I have a pandas DataFrame, df_test. It contains a column \'size\' which represents size in bytes. I\'ve calculated KB, MB, and GB using the following code:

相关标签:
9条回答
  • 2020-11-30 19:22

    Some of the current replies work fine, but I want to offer another, maybe more "pandifyed" option. This works for me with the current pandas 0.23 (not sure if it will work in previous versions):

    import pandas as pd
    
    df_test = pd.DataFrame([
      {'dir': '/Users/uname1', 'size': 994933},
      {'dir': '/Users/uname2', 'size': 109338711},
    ])
    
    def sizes(s):
      a = locale.format("%.1f", s['size'] / 1024.0, grouping=True) + ' KB'
      b = locale.format("%.1f", s['size'] / 1024.0 ** 2, grouping=True) + ' MB'
      c = locale.format("%.1f", s['size'] / 1024.0 ** 3, grouping=True) + ' GB'
      return a, b, c
    
    df_test[['size_kb', 'size_mb', 'size_gb']] = df_test.apply(sizes, axis=1, result_type="expand")
    

    Notice that the trick is on the result_type parameter of apply, that will expand its result into a DataFrame that can be directly assign to new/old columns.

    0 讨论(0)
  • 2020-11-30 19:25

    Really cool answers! Thanks Jesse and jaumebonet! Just some observation in regards to:

    • zip(* ...
    • ... result_type="expand")

    Although expand is kind of more elegant (pandifyed), zip is at least **2x faster. On this simple example bellow, I got 4x faster.

    import pandas as pd
    
    dat = [ [i, 10*i] for i in range(1000)]
    
    df = pd.DataFrame(dat, columns = ["a","b"])
    
    def add_and_sub(row):
        add = row["a"] + row["b"]
        sub = row["a"] - row["b"]
        return add, sub
    
    df[["add", "sub"]] = df.apply(add_and_sub, axis=1, result_type="expand")
    # versus
    df["add"], df["sub"] = zip(*df.apply(add_and_sub, axis=1))
    
    0 讨论(0)
  • 2020-11-30 19:26

    The performance between the top answers is significantly varied, and Jesse & famaral42 have already discussed this, but it is worth sharing a fair comparison between the top answers, and elaborating on a subtle but important detail of Jesse's answer: the argument passed in to the function, also affects performance.

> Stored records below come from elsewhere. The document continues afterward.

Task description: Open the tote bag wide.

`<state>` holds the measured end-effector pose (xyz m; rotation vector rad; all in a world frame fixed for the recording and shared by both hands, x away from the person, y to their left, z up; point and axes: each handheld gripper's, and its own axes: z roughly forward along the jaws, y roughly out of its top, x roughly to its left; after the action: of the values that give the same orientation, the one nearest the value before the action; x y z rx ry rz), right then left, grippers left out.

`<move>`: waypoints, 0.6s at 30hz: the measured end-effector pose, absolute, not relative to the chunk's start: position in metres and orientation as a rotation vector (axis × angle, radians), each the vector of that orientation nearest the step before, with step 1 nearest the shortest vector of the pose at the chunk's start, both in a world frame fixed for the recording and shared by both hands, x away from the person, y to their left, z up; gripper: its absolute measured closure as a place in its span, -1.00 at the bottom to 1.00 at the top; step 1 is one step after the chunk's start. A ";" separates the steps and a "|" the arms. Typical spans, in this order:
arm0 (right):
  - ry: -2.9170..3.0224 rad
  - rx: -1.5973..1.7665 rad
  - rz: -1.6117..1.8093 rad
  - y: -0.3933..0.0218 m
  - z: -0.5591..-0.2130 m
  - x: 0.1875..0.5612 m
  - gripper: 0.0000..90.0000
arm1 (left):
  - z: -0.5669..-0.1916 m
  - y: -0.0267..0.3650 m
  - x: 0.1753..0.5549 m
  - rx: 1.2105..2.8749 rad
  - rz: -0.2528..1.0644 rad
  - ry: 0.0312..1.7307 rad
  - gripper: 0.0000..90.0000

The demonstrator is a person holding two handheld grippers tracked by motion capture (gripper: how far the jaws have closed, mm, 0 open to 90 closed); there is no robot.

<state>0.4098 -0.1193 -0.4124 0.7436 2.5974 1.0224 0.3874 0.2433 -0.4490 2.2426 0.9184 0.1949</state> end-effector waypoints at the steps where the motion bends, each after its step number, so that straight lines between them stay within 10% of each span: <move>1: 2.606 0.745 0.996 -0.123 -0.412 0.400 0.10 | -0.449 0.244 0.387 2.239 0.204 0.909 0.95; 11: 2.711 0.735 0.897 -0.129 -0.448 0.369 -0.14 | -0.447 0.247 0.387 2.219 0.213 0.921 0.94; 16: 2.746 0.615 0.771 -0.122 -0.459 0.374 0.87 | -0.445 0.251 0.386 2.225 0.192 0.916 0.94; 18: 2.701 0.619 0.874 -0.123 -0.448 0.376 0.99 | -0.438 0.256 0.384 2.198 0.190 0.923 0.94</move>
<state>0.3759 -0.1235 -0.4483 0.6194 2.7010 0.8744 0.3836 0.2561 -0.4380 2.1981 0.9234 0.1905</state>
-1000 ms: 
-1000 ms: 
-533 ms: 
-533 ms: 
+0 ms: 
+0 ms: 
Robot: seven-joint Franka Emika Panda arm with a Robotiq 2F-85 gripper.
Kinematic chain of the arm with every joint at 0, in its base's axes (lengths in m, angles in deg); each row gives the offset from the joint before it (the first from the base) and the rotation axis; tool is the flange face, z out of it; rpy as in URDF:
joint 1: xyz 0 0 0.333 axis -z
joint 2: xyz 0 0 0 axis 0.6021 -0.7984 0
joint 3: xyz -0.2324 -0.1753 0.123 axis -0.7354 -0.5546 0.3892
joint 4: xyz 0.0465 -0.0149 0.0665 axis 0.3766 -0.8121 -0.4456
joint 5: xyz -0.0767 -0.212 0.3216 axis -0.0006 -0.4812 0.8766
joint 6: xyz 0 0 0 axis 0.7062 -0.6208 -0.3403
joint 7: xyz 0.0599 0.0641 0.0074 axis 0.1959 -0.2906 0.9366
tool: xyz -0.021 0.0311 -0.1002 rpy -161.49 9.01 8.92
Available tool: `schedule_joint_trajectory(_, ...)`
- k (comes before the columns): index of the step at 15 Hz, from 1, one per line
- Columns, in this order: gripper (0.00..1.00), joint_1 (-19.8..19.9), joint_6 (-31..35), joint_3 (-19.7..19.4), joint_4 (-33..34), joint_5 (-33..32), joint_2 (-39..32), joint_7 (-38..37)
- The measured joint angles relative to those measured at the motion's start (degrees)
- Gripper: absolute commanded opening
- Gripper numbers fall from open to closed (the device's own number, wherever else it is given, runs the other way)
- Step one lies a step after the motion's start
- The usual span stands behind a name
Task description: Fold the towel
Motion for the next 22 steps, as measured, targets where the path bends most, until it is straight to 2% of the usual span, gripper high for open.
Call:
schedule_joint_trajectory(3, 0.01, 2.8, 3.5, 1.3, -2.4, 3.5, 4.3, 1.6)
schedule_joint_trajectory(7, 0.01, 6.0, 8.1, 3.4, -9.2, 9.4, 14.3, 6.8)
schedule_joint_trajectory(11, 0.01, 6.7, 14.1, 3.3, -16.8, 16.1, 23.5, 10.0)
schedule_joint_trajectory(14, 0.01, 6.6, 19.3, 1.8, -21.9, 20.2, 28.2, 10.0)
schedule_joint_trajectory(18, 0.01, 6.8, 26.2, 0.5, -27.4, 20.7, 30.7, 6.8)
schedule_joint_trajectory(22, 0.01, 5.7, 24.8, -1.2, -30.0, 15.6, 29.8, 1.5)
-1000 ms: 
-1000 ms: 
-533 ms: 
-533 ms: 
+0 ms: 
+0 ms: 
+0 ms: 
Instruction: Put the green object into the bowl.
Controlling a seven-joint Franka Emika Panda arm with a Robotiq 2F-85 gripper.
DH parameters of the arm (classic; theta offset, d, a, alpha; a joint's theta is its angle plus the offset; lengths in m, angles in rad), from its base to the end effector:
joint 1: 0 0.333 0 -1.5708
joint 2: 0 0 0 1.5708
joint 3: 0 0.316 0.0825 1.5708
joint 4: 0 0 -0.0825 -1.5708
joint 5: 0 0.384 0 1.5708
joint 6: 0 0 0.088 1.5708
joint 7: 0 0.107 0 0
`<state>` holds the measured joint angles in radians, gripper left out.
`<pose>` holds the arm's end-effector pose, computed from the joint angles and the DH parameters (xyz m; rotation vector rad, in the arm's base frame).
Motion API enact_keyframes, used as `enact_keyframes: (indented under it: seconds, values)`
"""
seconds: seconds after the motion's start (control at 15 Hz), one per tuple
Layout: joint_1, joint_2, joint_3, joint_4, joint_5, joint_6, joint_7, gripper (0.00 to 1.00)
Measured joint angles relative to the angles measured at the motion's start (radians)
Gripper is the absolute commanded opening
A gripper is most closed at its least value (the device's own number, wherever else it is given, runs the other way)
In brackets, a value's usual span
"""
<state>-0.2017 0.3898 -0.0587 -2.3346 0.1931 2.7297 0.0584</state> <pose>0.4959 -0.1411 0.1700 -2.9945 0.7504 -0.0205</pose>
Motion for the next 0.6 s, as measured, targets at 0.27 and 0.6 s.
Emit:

    (Python 3.7.4, Pandas 1.0.3)

    import pandas as pd
    import locale
    import timeit
    
    
    def create_new_df_test():
        df_test = pd.DataFrame([
          {'dir': '/Users/uname1', 'size': 994933},
          {'dir': '/Users/uname2', 'size': 109338711},
        ])
        return df_test
    
    
    def sizes_pass_series_return_series(series):
        series['size_kb'] = locale.format_string("%.1f", series['size'] / 1024.0, grouping=True) + ' KB'
        series['size_mb'] = locale.format_string("%.1f", series['size'] / 1024.0 ** 2, grouping=True) + ' MB'
        series['size_gb'] = locale.format_string("%.1f", series['size'] / 1024.0 ** 3, grouping=True) + ' GB'
        return series
    
    
    def sizes_pass_series_return_tuple(series):
        a = locale.format_string("%.1f", series['size'] / 1024.0, grouping=True) + ' KB'
        b = locale.format_string("%.1f", series['size'] / 1024.0 ** 2, grouping=True) + ' MB'
        c = locale.format_string("%.1f", series['size'] / 1024.0 ** 3, grouping=True) + ' GB'
        return a, b, c
    
    
    def sizes_pass_value_return_tuple(value):
        a = locale.format_string("%.1f", value / 1024.0, grouping=True) + ' KB'
        b = locale.format_string("%.1f", value / 1024.0 ** 2, grouping=True) + ' MB'
        c = locale.format_string("%.1f", value / 1024.0 ** 3, grouping=True) + ' GB'
        return a, b, c
    

    Here are the results:

    # 1 - Accepted (Nels11 Answer) - (pass series, return series):
    9.82 ms ± 377 µs per loop (mean ± std. dev. of 7 runs, 100 loops each)
    
    # 2 - Pandafied (jaumebonet Answer) - (pass series, return tuple):
    2.34 ms ± 48.6 µs per loop (mean ± std. dev. of 7 runs, 100 loops each)
    
    # 3 - Tuples (pass series, return tuple then zip):
    1.36 ms ± 62.8 µs per loop (mean ± std. dev. of 7 runs, 1000 loops each)
    
    # 4 - Tuples (Jesse Answer) - (pass value, return tuple then zip):
    752 µs ± 18.5 µs per loop (mean ± std. dev. of 7 runs, 1000 loops each)
    
    

    Notice how returning tuples is the fastest method, but what is passed in as an argument, also affects the performance. The difference in the code is subtle but the performance improvement is significant.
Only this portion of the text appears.